A Narrative of Coercion and Repression: The Impact of the US War on Drugs & Economic Pressure on Peruvian Society
Author(s) -
Sara Gangbar
Publication year - 2019
Publication title -
flux
Language(s) - English
Resource type - Journals
ISSN - 2562-6094
DOI - 10.26443/firr.v9i2.13
Subject(s) - coercion (linguistics) , distrust , politics , political science , government (linguistics) , political economy , livelihood , development economics , law , economic history , sociology , economics , agriculture , history , philosophy , linguistics , archaeology
In 1971, US President Richard Nixon declared an official War on Drugs at the international level.
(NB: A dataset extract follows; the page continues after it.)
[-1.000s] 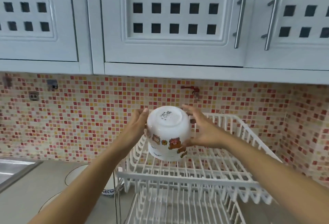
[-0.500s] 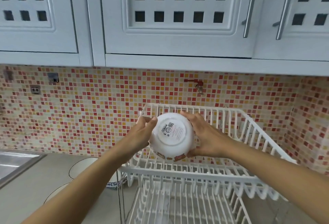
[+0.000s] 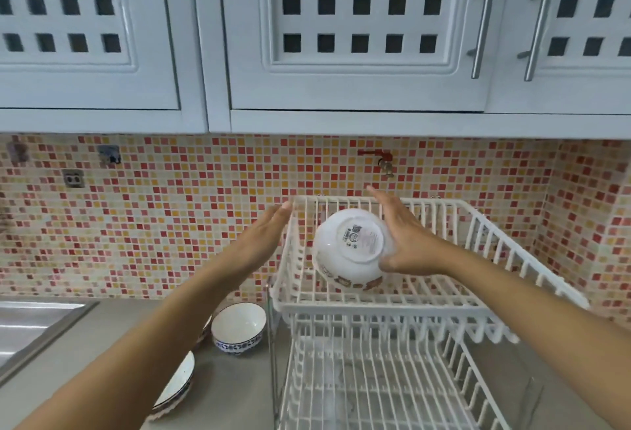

This complex campaign sought to shift blame for the proliferation of drug abuse in the US onto coca-leaf producing Latin American countries, like Peru. This paper analyses the way in which the US government applied intense economic pressure to Peru through threatening to retract vital aid, to interfere with the country’s internal politics. It emphasizes the anti-communist Cold War climate which resulted in the aggressive targeting of Peruvian campesinos due to the perception that they were part of the leftists, guerilla group, Sendero Luminoso. The article analyzes the detrimental outcomes of this financial coercion, seen through the uprooting of livelihoods in the eradication of coca crops, mass human rights abuses inflicted onto citizens, and the subsequent sense of distrust in modern Peruvian political institutions.